Montana Governor Brian Schweitzer enjoys a 60 percent approval rating, but has not been spending much of that political capital to help democratic candidates locked in tight races across the state.
A Friday Press Conference in Great Falls shows that’s all changing here in the last few weeks before voting day.
Schweitzer says the state may be facing a constitutional crisis if Republican Rick Hill is elected to replace him. He accuses former Congressman Hill of risky, reckless behavior for his acceptance of a contested half-million dollar donation from the State GOP.
That donation is well over the $20 thousand limit the state has in place.
The Hill campaign says the donation was given during a short window when those contribution limits were temporarily tossed out by a Judge. The case involving the donation is still before the courts right now.
Schweitzer says he will be handing over the Governor’s office in January. If the court’s find Hill guilty of this violation, Schweitzer says the law is clear.
“If you have received these funds in violation of the campaign law, then you are not eligible for the office in which you’re running and if you’ve already been elected then you will be removed from office,” Schweitzer said.
Schweitzer says this happened to a Cascade County Sheriff in the 1940s. He also says Montana law is unclear who would be appointed Governor if Hill were removed.
Schweitzer says Hill could rectify this issue by returning the half million dollars to the State GOP. The Hill Campaign says it’s keeping the money as of now.
Montana GOP Executive Director Bowen Greenwood calls this showboating by Governor Schweitzer that’s distracting voters from the issues.
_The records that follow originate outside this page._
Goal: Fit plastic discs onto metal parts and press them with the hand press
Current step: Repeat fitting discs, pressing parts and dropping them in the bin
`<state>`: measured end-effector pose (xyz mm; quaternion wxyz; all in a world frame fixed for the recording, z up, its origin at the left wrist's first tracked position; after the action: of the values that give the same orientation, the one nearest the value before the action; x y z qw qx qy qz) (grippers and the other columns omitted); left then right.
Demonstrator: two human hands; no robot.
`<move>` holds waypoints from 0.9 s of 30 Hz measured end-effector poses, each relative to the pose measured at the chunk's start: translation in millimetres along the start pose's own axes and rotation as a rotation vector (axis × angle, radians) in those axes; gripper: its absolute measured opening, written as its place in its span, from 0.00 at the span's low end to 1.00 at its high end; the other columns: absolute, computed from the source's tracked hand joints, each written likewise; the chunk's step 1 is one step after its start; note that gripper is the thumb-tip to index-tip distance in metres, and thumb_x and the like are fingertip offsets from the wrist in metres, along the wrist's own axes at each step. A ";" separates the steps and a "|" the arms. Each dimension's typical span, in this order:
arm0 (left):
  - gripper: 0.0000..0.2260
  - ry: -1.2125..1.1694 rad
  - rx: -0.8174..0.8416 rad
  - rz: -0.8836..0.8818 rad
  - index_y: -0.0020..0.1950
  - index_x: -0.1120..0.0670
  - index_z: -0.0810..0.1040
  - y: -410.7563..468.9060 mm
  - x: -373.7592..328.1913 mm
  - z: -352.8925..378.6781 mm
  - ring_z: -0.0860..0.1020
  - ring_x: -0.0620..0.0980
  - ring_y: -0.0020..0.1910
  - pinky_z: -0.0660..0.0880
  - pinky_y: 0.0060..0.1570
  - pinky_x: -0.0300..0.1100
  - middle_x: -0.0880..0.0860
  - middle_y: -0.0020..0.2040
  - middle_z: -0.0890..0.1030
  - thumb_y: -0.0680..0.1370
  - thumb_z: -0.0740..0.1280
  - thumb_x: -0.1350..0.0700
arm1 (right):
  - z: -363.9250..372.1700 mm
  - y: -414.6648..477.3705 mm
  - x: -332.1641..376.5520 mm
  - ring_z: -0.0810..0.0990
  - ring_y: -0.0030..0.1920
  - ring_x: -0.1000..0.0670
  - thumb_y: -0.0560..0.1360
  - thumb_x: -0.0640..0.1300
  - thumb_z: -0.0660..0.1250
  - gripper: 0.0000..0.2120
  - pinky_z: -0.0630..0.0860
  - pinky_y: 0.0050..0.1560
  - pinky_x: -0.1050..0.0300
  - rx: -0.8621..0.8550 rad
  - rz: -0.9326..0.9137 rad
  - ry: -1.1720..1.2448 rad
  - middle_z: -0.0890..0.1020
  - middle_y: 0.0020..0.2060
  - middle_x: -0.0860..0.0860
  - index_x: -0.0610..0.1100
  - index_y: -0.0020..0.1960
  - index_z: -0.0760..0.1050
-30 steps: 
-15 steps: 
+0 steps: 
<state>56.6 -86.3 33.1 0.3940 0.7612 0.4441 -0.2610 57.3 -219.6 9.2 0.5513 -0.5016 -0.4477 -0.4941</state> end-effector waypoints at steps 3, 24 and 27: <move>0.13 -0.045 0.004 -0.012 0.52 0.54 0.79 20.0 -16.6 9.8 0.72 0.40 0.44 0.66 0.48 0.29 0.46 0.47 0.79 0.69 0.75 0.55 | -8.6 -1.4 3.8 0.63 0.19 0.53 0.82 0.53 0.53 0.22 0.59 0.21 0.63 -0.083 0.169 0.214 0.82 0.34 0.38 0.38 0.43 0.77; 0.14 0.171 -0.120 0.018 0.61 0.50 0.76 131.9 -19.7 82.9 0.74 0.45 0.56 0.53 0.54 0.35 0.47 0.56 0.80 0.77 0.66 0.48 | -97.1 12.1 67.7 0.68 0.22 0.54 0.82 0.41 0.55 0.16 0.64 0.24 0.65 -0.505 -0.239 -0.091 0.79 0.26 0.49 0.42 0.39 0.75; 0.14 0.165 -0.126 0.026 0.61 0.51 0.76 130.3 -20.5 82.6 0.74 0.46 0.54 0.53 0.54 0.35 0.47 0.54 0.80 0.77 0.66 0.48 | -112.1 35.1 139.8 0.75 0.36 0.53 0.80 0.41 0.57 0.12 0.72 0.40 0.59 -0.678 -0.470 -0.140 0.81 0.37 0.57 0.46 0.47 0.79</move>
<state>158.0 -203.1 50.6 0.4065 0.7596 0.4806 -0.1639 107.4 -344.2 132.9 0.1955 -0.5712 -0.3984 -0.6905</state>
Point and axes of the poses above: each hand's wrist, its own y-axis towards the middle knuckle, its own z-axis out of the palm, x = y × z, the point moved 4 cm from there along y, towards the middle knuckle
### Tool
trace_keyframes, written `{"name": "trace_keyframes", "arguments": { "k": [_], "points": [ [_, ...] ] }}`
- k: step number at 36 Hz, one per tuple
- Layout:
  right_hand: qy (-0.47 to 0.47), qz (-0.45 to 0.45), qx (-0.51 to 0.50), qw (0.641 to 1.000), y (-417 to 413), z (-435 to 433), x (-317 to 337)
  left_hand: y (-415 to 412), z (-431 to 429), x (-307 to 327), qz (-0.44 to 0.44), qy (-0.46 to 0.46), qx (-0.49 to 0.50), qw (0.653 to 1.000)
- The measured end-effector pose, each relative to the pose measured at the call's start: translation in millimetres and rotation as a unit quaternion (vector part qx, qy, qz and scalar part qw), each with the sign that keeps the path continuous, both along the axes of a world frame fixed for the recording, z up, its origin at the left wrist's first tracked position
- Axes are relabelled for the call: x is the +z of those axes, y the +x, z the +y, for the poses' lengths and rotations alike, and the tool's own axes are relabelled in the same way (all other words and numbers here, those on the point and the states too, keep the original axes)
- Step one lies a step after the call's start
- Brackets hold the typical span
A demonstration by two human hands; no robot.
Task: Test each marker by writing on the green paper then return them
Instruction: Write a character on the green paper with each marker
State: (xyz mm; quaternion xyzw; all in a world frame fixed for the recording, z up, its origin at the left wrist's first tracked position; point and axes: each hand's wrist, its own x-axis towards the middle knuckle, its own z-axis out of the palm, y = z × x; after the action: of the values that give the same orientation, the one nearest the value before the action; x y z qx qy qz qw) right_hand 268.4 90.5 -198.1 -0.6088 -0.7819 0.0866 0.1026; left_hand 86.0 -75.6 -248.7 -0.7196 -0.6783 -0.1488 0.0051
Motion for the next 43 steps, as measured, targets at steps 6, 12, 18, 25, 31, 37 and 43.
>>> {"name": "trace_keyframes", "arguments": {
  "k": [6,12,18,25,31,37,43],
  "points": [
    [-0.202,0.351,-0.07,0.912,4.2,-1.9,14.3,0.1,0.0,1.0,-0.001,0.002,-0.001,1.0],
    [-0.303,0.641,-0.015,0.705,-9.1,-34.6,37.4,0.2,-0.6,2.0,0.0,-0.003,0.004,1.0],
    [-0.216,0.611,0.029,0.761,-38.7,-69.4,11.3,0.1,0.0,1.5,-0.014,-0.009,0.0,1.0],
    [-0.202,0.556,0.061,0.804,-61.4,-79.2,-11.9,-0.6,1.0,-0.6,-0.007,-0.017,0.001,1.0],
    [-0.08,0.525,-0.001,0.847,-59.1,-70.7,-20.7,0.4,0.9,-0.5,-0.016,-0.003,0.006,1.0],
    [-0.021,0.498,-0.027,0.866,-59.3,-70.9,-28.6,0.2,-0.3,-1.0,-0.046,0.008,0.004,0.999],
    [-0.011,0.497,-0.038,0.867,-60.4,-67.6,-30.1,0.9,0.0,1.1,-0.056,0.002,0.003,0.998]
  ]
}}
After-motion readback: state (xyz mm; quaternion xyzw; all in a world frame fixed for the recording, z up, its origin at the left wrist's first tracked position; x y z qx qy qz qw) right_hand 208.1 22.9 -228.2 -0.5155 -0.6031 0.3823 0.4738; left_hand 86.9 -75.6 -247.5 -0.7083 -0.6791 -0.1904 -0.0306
“There’s one thing that’s at the center of this race for Governor and that’s that Rick Hill is the candidate to create more jobs at better wages for Montanans and that’s the message we’re trying to get out. I think the people of Montana are probably pretty disappointed that the democrats have nothing but political process stories to talk about,” Greenwood said.
Greenwood also correctly points out the only candidate for Governor who has been found guilty of campaign finance violations at this point is Democrat Steve Bullock. The state deputy commissioner for political practices says the Bullock campaign violated election rules by writing 11 checks that were signed by someone other than the campaign’s treasurer or deputy treasurer. Bullock campaign officials say staff members signed the checks when the treasurer was out sick and they didn’t know then it was against the rules.
Earlier this week, Schweitzer helped out making calls for Bullock.
“April, this is Brian Schweitzer, I’m here in campaign headquarters and I’m supporting Steve Bullock,” Schweitzer said into his cell phone Tuesday.
“Well, here’s what I need you to do, I need you to spend that night with your mother in law and make sure she’s voting for Steve Bullock too,” Schweitzer said. “Thanks cowgirl, love ya. Bye.”
Schweitzer was actually sitting right by Democratic Candidate Steve Bullock. Bullock’s campaign office in Helena is headquartered downtown in a space still retaining the multicolored walls from its previous status as a Taco del sol restaurant.
Campaign staff and volunteers sit at plastic folding tables with their cell phones and scanning lists.
“To call folks we already know have received ballots, and they haven’t sent their ballots in,” Schweitzer said.
Governor Schweitzer has been stepping up his support of Democratic candidates in the closing days of the 2012 election.
Putting out ads and campaigning for statewide Democratic candidates and some legislative candidates too.
Schweitzer has also been vocal in his support for Initiative 166, but that actually goes back to the Spring.
But again, a lot of the focus now seems to be on the Governor’s office .
“We have a lot invested, all of us in Montana, and me maybe even more than some and I want to make sure Montana continues in the same direction and Steve Bullock is the guy to get it done,” Schweitzer said.
“Is it also important for your legacy?” I asked “To see that voters put Steve Bullock in your place when you leave, is that sort of a vindication of your record?”
“We’re not looking for any kind of vindication,” Schweitzer said. “What I’m concerned about is I’ve got children and my kids are gonna want to stay in Montana and they’re gonna want good paying jobs. Nancy and I want to make sure that this Montana we love continues going in the right direction.”
As for the direction of the state’s highest profile race, the Tester-Rehberg Senate matchup–Schweitzer is staying out of that one. This despite being a very vocal supporter of Tester’s when he was first elected in 2006.
“Jon Tester is a well-known commodity, people know and trust Jon Tester and of course unlike Steve Bullock or some of these other candidates in Montana, They’re basically talking to us about seven times every 30 minutes on our televisions at home and they’re talking to us on the radio,” Schweitzer said.
Schweitzer hopes his popularity will translate into some more Democratic votes for candidates who aren’t getting quite so much airtime.